» **WORK REQUIRED**:
Write out the data below in full, please. Keep every character as given.
== COLLECTED DATA ==
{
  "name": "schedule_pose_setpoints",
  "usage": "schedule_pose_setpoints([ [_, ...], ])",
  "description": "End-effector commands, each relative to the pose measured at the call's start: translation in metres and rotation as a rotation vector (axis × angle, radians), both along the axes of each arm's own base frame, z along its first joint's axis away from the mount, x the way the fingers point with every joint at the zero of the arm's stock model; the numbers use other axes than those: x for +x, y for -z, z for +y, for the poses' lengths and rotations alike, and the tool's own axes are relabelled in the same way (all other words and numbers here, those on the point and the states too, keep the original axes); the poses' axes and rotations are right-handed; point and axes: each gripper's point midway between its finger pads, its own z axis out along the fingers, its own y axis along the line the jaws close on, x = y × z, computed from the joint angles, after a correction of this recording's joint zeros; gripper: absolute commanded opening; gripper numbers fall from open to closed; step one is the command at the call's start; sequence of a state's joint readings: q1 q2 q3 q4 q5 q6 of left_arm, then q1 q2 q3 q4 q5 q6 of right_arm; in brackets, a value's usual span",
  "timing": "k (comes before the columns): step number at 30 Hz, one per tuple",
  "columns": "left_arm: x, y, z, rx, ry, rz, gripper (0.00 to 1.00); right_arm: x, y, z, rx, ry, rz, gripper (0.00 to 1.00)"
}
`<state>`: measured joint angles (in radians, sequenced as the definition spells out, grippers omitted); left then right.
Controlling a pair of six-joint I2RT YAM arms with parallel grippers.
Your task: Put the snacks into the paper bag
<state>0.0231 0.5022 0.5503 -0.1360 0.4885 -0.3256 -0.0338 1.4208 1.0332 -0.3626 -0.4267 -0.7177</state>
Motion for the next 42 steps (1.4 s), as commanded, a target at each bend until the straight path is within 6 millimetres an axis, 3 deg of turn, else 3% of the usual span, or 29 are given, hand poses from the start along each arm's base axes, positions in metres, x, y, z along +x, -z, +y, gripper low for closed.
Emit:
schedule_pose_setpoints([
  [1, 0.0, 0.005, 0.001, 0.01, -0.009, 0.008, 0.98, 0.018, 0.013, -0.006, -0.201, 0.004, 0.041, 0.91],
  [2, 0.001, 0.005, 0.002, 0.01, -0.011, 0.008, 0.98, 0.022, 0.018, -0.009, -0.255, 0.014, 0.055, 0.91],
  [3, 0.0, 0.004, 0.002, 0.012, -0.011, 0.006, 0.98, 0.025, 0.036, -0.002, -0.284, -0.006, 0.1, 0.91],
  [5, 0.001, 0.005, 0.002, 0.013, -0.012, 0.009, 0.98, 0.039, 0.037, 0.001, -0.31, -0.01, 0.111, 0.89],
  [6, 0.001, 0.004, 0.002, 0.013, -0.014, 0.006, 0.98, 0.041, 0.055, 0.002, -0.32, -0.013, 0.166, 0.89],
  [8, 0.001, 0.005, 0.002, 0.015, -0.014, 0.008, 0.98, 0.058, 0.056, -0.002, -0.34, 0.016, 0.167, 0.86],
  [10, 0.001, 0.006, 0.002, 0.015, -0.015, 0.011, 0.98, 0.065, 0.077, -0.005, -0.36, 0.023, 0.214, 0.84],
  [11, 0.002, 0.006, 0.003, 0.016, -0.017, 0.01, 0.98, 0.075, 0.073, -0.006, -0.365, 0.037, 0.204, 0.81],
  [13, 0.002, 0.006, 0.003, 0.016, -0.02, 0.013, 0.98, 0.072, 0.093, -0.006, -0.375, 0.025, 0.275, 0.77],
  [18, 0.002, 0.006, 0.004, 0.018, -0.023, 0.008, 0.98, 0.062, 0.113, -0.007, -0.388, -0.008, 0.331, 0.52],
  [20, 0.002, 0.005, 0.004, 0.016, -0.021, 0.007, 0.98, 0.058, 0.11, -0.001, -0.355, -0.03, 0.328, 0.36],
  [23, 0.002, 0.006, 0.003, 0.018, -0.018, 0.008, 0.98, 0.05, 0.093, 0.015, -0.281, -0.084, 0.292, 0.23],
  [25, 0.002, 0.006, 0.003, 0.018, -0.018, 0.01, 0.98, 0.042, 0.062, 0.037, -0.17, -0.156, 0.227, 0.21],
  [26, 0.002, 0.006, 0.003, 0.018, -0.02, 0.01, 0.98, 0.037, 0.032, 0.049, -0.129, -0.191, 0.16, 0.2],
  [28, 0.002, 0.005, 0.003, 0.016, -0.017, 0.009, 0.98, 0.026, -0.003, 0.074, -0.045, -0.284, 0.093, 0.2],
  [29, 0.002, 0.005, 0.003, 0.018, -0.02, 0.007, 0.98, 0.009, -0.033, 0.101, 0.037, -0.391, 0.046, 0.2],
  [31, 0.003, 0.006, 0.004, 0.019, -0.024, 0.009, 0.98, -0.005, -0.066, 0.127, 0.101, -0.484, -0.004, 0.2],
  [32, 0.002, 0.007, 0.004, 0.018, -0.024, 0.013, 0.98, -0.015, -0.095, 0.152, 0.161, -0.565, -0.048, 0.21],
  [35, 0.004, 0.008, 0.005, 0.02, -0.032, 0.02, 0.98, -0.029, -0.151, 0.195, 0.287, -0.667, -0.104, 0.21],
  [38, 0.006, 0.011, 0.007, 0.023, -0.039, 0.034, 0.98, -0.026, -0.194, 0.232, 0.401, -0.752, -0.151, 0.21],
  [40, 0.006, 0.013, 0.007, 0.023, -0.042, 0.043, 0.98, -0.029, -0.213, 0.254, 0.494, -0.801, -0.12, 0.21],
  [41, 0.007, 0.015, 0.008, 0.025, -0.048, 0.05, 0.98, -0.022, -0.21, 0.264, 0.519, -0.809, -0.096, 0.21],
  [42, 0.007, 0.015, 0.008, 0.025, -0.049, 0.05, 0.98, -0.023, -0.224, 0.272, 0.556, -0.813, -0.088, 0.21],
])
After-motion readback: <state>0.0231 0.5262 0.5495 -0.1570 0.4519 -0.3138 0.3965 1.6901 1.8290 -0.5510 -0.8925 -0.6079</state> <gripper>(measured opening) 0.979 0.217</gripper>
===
» **WRITTEN REPLY**:
{
  "name": "schedule_pose_setpoints",
  "usage": "schedule_pose_setpoints([ [_, ...], ])",
  "description": "End-effector commands, each relative to the pose measured at the call's start: translation in metres and rotation as a rotation vector (axis × angle, radians), both along the axes of each arm's own base frame, z along its first joint's axis away from the mount, x the way the fingers point with every joint at the zero of the arm's stock model; the numbers use other axes than those: x for +x, y for -z, z for +y, for the poses' lengths and rotations alike, and the tool's own axes are relabelled in the same way (all other words and numbers here, those on the point and the states too, keep the original axes); the poses' axes and rotations are right-handed; point and axes: each gripper's point midway between its finger pads, its own z axis out along the fingers, its own y axis along the line the jaws close on, x = y × z, computed from the joint angles, after a correction of this recording's joint zeros; gripper: absolute commanded opening; gripper numbers fall from open to closed; step one is the command at the call's start; sequence of a state's joint readings: q1 q2 q3 q4 q5 q6 of left_arm, then q1 q2 q3 q4 q5 q6 of right_arm; in brackets, a value's usual span",
  "timing": "k (comes before the columns): step number at 30 Hz, one per tuple",
  "columns": "left_arm: x, y, z, rx, ry, rz, gripper (0.00 to 1.00); right_arm: x, y, z, rx, ry, rz, gripper (0.00 to 1.00)"
}
`<state>`: measured joint angles (in radians, sequenced as the definition spells out, grippers omitted); left then right.
Controlling a pair of six-joint I2RT YAM arms with parallel grippers.
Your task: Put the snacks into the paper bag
<state>0.0231 0.5022 0.5503 -0.1360 0.4885 -0.3256 -0.0338 1.4208 1.0332 -0.3626 -0.4267 -0.7177</state>
Motion for the next 42 steps (1.4 s), as commanded, a target at each bend until the straight path is within 6 millimetres an axis, 3 deg of turn, else 3% of the usual span, or 29 are given, hand poses from the start along each arm's base axes, positions in metres, x, y, z along +x, -z, +y, gripper low for closed.
Emit:
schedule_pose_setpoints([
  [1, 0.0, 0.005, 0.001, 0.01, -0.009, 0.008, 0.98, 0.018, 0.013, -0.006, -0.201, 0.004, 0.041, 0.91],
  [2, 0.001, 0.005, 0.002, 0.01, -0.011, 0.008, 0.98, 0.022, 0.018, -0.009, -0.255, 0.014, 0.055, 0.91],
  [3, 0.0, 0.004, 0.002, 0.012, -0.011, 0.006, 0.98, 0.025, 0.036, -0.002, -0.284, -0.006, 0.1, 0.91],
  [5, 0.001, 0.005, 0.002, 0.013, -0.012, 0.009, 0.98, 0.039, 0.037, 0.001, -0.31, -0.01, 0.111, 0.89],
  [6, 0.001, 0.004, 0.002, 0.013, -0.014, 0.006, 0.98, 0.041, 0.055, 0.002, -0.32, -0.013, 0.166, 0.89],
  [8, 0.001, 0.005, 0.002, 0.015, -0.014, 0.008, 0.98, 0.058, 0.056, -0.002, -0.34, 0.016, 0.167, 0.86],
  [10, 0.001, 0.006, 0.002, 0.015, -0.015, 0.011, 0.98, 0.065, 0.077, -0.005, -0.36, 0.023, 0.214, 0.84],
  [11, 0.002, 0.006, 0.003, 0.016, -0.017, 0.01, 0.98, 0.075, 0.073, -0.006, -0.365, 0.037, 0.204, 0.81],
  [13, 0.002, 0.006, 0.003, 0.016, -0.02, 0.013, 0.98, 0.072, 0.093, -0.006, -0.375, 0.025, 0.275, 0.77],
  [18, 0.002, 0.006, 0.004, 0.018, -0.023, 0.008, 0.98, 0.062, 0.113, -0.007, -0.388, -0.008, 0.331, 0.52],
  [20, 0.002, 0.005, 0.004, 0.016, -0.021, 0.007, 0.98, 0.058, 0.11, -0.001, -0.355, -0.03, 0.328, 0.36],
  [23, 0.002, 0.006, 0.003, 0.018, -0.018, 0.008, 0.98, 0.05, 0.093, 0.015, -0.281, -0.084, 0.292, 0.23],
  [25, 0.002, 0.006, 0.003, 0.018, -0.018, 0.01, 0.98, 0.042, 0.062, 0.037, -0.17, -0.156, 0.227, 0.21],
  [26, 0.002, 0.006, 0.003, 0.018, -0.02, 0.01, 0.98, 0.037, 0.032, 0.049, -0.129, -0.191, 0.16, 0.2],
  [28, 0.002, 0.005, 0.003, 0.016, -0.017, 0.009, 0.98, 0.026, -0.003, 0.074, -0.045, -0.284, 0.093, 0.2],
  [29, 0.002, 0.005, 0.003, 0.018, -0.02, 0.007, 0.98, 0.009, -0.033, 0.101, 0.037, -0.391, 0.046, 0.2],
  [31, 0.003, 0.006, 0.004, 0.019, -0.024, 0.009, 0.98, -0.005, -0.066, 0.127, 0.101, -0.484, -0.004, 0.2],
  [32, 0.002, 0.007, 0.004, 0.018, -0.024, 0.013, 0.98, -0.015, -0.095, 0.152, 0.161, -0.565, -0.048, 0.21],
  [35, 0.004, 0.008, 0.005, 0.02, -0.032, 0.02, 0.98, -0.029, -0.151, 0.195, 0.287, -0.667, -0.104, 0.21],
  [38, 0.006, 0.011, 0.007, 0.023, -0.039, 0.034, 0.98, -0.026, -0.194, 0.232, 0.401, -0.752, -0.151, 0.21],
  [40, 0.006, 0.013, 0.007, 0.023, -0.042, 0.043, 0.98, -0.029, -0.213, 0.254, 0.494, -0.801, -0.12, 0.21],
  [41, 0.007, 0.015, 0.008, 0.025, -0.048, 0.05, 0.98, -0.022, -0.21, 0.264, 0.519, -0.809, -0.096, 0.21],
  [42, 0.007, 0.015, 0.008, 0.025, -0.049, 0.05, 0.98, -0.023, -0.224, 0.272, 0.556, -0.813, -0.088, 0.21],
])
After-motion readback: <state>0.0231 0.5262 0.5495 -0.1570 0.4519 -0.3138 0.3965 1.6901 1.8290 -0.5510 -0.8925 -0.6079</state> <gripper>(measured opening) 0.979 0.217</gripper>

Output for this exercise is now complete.